If you e-mail me I will give your name to an appraiser I know who took the new test. Two more I know are taking the test in late July.
 

Blueprint

Senior Member
Joined
Aug 25, 2005
Professional Status
Certified Residential Appraiser
State
Oregon
The new exam is definitely tougher. You need to learn how to apply the income approach, cost approach, sales approach, USPAP etc in real world situations. On the old exam, you only needed to learn the appraisal concepts. On the new one, you need to actually be able to apply them. That is the main difference between the old and the new.

Most the the available study guides on this forum are outdated for the new exam. I don't think there are any updated guides for the new exam as of yet, but not 100% sure.

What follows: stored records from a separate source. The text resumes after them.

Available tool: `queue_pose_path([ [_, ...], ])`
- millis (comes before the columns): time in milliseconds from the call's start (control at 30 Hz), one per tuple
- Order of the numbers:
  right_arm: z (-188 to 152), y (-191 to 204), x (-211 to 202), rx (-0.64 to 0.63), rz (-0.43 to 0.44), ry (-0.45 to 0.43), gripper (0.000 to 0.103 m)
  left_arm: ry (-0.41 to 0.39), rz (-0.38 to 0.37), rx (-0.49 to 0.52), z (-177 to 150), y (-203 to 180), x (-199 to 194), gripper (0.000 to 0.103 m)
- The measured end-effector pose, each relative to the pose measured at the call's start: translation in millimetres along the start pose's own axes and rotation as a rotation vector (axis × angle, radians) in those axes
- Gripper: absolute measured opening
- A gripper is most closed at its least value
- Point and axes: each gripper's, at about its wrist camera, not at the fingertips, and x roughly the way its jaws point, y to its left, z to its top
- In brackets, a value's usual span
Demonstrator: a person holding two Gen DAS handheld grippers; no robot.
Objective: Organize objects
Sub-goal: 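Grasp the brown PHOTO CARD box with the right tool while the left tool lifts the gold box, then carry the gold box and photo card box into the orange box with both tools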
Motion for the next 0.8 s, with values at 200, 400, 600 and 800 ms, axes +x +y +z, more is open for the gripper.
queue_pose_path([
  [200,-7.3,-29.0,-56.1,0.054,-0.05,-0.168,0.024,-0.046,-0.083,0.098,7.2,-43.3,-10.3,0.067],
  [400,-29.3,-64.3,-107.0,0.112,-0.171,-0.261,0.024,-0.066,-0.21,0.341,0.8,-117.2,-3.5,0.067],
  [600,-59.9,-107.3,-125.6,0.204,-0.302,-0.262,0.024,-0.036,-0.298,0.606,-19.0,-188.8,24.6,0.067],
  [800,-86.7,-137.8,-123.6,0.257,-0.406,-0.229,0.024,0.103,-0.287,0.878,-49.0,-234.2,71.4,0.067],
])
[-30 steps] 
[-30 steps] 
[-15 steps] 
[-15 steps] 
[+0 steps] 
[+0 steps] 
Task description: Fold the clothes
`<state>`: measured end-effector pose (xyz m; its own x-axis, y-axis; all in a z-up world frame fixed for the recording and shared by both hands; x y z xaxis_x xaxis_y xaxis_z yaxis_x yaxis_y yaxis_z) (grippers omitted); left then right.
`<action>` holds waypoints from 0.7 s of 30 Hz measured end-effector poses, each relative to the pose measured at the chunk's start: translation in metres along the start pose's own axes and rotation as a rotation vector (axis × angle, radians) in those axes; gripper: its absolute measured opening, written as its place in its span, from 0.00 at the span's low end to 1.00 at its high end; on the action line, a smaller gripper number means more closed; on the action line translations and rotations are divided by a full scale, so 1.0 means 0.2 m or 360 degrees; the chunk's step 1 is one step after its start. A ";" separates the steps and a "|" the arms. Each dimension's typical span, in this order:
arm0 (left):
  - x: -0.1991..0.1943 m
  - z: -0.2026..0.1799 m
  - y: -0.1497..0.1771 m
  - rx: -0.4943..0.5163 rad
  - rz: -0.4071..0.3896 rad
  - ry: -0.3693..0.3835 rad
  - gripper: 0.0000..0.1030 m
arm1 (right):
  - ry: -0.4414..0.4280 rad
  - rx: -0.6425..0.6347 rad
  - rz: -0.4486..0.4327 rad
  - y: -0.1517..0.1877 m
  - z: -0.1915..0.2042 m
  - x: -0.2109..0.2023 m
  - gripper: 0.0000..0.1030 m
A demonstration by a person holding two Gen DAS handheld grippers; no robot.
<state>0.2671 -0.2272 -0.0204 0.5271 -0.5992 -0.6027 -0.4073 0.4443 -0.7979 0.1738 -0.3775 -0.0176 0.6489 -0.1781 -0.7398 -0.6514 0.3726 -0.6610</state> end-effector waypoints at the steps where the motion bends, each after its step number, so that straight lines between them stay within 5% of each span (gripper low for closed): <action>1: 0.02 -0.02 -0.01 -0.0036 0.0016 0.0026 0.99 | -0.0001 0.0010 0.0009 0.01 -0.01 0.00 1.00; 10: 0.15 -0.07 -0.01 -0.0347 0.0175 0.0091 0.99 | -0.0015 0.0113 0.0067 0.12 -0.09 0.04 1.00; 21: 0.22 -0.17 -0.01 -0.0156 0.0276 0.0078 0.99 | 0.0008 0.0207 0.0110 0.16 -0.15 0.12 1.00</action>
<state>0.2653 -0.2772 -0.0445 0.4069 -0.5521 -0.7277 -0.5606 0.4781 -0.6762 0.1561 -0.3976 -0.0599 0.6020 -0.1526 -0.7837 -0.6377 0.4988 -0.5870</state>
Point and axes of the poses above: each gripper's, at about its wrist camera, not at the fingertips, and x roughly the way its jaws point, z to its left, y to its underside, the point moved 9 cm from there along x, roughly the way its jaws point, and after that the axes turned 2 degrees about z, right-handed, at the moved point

Regardless, I would just go with a good resource from AI or the like and learn the income/cost approaches from scratch.
 

CANative

Elite Member
Joined
Jun 18, 2003
Professional Status
Retired Appraiser
State
California
Study the six functions of 1 and be able to do the problems in your sleep and all will probably be well.
 

Mztk1

Senior Member
Joined
Dec 3, 2006
Professional Status
Certified Residential Appraiser
State
Florida
Greg's advise is good. I leave everything to the last minute and the night before I took my Florida exam the Yankees were playing and the game was really, really good. I figured, eh, I've been doing this forever, already passed the NJ exam years before, and taking the test is just a formality. Oh boy was I wrong. Everything was function of the dollar, and if it wasn't that it was THE E 1/4 OF THE NW 1/4 OF THE, you know, the section/township/range thing we don't use in the 13 original colonies (namely NJ) so I didn't have a clue.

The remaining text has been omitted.